In the middle decades of the nineteenth century Oscott could fairly claim to be the centre of England’s Catholic revival. Bishop Walsh brought here the Harvington Library, and, in 1839 he purchased the Marini Library which contained many works of Renaissance scholarship and copies of volumes in the Vatican libraries. Both added to Oscott’s academic reputation. The college became associated with leading Catholics, including famous converts to Catholicism; not only was John Henry Newman a frequent visitor, but George Ignatius Spencer, son of Lord Althorp and ancestor of Princess Diana was a benefactor and a member of staff in the 1840s. From 1840 – 1847 Nicholas Wiseman was Rector. Already well known in Catholic Europe, he was a man of wide cultural achievements and a prolific author. His reputation encouraged many of the Catholic nobility and gentry to send their sons to the school. Alongside them were the sons of the Irish politician, Daniel O’Connell, the sons of the Royal Academician J R Herbert, whose work hangs in the college, a grandson of the Emperor of Mexico, the future Cardinal Edward Howard and military heroes of British campaigns in the Crimea, India and the rest of the Empire, including Everard Lisle Phillips, awarded a posthumous VC at the age of 22. Literary figures, including the Irish novelist, George Moore, the biologist St George Mivart, the orientalist Peter le Page Renouf, the eccentric artist and novelist Frederick Rolfe, and possibly England’s least loved poet laureate, Alfred Austin, were among the students at Oscott in the nineteenth century. The eminent Cambridge historian, Lord Acton, a schoolboy in the 1840s, later commented that the international flavour of Oscott under Wiseman made Oscotians feel that, “apart from Pekin, Oscott was the centre of the world.”

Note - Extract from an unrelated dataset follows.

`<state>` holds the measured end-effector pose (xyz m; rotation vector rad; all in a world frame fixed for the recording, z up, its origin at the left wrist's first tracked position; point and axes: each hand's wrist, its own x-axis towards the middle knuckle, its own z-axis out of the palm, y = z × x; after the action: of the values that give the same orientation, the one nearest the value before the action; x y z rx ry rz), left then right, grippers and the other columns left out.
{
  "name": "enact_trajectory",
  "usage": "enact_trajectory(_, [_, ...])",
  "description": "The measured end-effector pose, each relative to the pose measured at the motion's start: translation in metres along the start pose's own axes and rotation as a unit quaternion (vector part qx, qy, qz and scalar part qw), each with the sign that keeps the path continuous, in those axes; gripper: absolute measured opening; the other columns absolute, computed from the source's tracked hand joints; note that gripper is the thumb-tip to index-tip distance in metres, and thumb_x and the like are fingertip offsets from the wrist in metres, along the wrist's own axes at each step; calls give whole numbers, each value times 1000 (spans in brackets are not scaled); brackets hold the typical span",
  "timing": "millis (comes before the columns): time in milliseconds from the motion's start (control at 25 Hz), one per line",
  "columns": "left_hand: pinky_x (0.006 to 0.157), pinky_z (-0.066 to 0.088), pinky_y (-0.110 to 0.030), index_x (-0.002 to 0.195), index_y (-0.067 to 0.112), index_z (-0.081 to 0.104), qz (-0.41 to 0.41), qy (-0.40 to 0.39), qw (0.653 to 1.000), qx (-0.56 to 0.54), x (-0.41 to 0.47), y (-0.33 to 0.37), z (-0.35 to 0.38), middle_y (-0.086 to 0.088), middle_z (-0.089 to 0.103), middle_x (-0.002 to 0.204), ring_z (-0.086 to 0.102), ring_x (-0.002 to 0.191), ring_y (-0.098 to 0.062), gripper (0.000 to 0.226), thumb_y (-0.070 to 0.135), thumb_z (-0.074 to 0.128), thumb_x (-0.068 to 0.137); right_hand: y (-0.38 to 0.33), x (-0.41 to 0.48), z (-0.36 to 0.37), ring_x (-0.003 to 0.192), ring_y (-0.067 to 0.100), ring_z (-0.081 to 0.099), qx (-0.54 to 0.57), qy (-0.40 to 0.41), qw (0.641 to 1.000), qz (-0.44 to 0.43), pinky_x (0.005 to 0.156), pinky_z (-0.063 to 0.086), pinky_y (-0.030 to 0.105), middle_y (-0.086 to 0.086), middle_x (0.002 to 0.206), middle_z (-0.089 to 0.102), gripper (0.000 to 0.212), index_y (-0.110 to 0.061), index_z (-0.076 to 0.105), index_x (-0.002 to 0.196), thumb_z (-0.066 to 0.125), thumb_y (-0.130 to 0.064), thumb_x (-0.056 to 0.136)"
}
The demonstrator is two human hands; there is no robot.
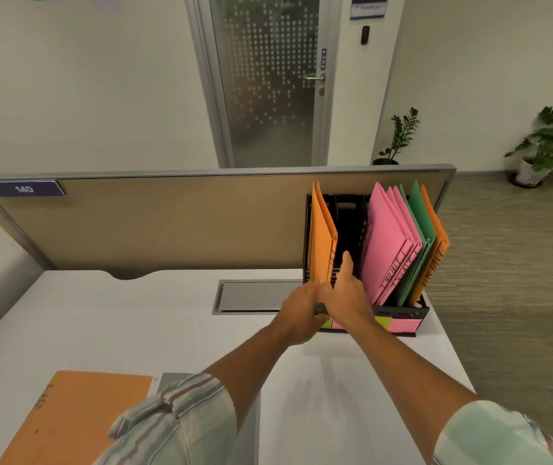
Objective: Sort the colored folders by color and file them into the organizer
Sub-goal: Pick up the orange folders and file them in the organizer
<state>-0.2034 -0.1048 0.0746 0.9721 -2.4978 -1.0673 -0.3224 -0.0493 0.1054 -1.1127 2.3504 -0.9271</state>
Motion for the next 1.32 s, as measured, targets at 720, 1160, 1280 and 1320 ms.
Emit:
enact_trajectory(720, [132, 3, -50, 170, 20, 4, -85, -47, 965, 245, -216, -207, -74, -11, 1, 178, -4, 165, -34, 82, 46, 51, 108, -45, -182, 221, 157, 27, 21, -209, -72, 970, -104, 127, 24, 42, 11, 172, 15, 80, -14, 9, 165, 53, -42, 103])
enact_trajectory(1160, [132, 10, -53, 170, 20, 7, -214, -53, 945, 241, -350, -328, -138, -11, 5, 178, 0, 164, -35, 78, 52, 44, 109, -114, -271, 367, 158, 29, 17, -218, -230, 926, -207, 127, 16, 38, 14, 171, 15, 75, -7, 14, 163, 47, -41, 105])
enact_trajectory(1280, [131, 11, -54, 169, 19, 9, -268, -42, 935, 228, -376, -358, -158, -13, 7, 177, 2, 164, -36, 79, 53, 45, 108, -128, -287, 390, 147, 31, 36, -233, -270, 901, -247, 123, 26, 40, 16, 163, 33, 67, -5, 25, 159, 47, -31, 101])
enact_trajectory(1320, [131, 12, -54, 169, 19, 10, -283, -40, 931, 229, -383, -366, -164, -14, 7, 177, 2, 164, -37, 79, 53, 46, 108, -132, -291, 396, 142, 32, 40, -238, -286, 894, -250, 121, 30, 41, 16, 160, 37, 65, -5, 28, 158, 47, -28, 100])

By the end of the nineteenth century, the financial strain of running both a school and a seminary was unsupportable and the feeling both in Rome and among the English bishops at the time, favoured a complete separation of clerical students from lay. Bishop Edward Ilsley therefore took the decision to close the school in 1889. From that date Oscott continued as a seminary only, training church students for Birmingham and other English and Welsh dioceses whose bishops chose to send their candidates here. The man who led Oscott through this transitional period and beyond the First World War into the new century was Henry Parkinson, the first president of the Catholic Social Guild, dedicated to spreading knowledge of the social teaching of the Church on issues such as a just wage, trade unions, ownership of property and the responsibilities and duties of the state.

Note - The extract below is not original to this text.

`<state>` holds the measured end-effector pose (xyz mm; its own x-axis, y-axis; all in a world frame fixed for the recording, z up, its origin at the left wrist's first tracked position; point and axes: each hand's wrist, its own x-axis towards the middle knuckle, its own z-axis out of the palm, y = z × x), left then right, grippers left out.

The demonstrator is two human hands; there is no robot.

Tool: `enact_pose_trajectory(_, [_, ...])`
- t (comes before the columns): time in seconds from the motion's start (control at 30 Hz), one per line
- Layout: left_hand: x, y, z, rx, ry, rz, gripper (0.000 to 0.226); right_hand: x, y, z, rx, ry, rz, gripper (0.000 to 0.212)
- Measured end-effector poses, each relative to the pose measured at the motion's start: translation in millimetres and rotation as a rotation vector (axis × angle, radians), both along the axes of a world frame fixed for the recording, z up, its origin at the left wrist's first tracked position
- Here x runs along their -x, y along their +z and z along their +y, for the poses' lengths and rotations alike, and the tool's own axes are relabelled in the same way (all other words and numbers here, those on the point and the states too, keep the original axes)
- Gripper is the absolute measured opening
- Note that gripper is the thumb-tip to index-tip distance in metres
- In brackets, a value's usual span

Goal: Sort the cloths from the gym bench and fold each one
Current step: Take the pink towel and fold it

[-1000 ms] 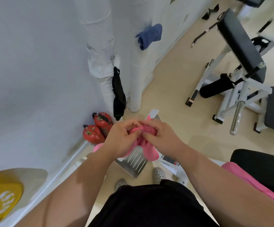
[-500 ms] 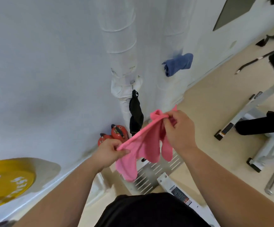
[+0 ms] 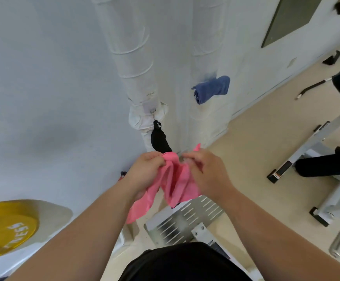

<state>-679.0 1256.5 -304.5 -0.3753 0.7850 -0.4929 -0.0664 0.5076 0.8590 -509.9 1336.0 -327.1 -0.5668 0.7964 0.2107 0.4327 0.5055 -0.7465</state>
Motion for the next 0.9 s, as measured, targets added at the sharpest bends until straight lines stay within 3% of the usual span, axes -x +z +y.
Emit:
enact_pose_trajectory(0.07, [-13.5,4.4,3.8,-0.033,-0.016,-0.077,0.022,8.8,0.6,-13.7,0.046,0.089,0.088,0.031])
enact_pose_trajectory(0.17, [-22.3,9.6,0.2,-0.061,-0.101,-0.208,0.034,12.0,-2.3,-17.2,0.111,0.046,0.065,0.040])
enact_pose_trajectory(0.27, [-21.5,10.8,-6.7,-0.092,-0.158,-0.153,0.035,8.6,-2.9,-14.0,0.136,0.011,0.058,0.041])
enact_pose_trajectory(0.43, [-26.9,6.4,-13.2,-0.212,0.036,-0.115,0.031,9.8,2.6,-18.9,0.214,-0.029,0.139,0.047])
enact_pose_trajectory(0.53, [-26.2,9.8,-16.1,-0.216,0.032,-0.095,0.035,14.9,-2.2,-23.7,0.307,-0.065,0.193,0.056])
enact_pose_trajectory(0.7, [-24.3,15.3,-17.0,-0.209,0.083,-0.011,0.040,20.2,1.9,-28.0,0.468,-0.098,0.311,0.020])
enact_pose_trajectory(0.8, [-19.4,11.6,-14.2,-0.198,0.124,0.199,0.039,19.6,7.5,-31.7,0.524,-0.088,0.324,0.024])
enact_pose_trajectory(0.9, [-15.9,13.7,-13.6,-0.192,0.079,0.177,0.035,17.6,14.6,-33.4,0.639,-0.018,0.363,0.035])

The Catholic history of the twentieth century is divided by the watershed of the Second Vatican Council, (1961 – 65). The bishops saw that the Church needed to adapt the ways in which it presented the message of the Gospel, if it was to meet effectively the needs of contemporary society. All aspects of life in the Catholic Church would be affected by the Council, including the training of students for the priesthood; elements of Oscott life gradually changed in the following years. New methods of study were introduced, with time for private study within a more flexible timetable. Informal tutorials and seminars replaced some of the lectures, and, as at university, there was a greater expectation that students took personal responsibility for their studies.